Responsibilities
- Develop and refine a unified memory architecture that integrates GPU memory, pinned host memory, RDMA-capable memory, SSD layers, and remote file, object, and cloud storage to enable efficient large-scale LLM inference.
- Design and build deep integrations with top LLM serving frameworks like vLLM, SGLang, and TensorRT-LLM, focusing on KV-cache offloading, reuse, and cross-cluster sharing in heterogeneous and disaggregated environments.
- Collaborate on defining interfaces and protocols that support disaggregated prefill operations, peer-to-peer KV-cache exchange, and multi-tiered caching across GPU, CPU, local disk, and remote memory for low-latency, high-throughput inference.
- Work closely with hardware and systems teams to leverage technologies such as GPUDirect, RDMA, and NVLink for fast, efficient access and sharing of KV-cache data across diverse accelerators and memory resources.

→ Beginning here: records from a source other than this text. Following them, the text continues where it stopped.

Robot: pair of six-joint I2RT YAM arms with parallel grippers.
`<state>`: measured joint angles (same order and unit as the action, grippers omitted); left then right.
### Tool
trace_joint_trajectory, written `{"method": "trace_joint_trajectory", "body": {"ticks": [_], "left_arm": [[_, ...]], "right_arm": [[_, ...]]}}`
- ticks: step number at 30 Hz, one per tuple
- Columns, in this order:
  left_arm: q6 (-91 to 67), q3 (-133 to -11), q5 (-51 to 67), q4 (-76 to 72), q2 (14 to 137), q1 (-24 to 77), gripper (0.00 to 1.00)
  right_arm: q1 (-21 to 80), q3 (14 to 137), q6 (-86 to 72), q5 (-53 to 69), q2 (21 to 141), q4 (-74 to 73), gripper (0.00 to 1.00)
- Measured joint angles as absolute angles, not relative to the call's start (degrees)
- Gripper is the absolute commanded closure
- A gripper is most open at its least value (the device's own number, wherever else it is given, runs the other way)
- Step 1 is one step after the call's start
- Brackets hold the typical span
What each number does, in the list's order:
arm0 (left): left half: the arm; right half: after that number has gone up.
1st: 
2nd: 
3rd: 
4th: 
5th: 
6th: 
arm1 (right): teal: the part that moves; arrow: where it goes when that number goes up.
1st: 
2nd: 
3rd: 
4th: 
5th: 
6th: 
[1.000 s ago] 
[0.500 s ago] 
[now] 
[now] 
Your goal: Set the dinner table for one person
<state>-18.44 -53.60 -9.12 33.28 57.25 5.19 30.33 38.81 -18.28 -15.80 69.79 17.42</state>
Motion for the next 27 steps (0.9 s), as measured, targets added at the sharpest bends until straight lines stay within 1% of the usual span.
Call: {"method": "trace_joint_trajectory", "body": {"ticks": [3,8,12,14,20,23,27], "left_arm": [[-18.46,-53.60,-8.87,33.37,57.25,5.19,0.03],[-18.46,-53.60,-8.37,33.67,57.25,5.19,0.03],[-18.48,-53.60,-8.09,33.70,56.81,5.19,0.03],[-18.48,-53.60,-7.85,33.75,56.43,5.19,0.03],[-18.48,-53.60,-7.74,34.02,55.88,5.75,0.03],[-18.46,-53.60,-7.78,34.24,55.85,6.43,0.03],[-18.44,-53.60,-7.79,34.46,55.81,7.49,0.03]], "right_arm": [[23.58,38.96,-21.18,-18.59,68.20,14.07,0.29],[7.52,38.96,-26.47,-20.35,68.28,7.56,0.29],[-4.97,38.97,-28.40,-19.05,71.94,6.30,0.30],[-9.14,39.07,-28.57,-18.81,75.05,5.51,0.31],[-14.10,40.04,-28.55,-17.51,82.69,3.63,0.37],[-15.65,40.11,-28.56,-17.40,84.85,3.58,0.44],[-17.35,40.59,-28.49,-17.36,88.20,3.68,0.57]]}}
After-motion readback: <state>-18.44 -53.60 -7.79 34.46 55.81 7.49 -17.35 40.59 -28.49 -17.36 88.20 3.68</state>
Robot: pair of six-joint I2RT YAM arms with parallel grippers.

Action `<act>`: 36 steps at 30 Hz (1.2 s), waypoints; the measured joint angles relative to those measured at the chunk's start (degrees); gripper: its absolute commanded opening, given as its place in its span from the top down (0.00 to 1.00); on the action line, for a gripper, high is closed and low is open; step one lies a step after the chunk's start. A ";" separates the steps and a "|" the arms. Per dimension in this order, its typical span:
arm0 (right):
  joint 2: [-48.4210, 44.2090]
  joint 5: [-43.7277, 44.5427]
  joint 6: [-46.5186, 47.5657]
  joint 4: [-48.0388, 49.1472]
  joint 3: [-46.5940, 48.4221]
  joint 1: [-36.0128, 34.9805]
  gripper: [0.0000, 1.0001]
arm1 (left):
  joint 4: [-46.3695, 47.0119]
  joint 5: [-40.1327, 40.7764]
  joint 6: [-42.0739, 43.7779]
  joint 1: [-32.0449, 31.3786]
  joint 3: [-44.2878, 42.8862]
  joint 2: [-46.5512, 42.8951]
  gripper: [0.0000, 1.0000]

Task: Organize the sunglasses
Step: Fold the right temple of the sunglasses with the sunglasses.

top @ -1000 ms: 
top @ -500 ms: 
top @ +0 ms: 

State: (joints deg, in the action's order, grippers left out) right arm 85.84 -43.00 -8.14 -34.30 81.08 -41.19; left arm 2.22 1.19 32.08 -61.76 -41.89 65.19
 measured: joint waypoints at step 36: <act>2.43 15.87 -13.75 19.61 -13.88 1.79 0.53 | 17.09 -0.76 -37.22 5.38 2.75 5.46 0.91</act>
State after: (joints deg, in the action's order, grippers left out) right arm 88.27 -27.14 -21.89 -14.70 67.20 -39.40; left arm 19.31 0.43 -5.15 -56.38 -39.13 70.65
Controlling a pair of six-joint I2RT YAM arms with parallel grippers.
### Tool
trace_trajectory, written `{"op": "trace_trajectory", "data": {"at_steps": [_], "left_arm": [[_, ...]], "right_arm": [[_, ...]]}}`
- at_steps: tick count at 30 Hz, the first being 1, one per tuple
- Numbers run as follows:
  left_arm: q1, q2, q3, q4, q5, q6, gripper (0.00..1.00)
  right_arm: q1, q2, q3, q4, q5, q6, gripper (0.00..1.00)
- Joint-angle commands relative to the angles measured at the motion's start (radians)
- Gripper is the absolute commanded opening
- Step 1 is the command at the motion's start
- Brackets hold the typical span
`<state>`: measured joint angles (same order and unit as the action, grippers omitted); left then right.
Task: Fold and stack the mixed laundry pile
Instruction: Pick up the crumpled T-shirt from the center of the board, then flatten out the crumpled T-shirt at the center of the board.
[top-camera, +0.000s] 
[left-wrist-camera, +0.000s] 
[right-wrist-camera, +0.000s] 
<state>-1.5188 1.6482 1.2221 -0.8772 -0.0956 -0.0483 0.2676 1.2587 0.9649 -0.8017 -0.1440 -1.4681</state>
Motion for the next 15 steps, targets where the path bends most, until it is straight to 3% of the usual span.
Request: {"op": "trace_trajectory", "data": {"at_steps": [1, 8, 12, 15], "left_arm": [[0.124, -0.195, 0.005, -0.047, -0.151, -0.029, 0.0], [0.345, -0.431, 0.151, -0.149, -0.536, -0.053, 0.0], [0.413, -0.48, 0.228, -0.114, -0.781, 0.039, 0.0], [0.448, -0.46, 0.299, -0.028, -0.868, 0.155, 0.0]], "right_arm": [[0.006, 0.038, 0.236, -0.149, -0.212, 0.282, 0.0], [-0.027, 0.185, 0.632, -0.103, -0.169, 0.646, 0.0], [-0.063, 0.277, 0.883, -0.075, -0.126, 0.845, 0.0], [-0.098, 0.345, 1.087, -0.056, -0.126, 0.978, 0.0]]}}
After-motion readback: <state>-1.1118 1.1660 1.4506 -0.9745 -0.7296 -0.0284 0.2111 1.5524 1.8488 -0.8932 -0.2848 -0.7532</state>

- Guide engineering teams, establish technical vision for memory and storage subsystems, and represent the organization in technical reviews, open-source communities, conferences, and customer engagements.
Benefits
- Highly competitive salaries
- Comprehensive benefits package
- Eligibility for equity
Compensation
Highly competitive salaries, comprehensive benefits package, and eligibility for equity
Other
- Applications for this position will be accepted until at least December 26, 2025.
- The company is committed to building a diverse and inclusive workplace and is proud to be an equal opportunity employer. It does not discriminate based on race, religion, color, national origin, gender, gender identity, sexual orientation, age, marital status, veteran status, disability status, or any other legally protected characteristic.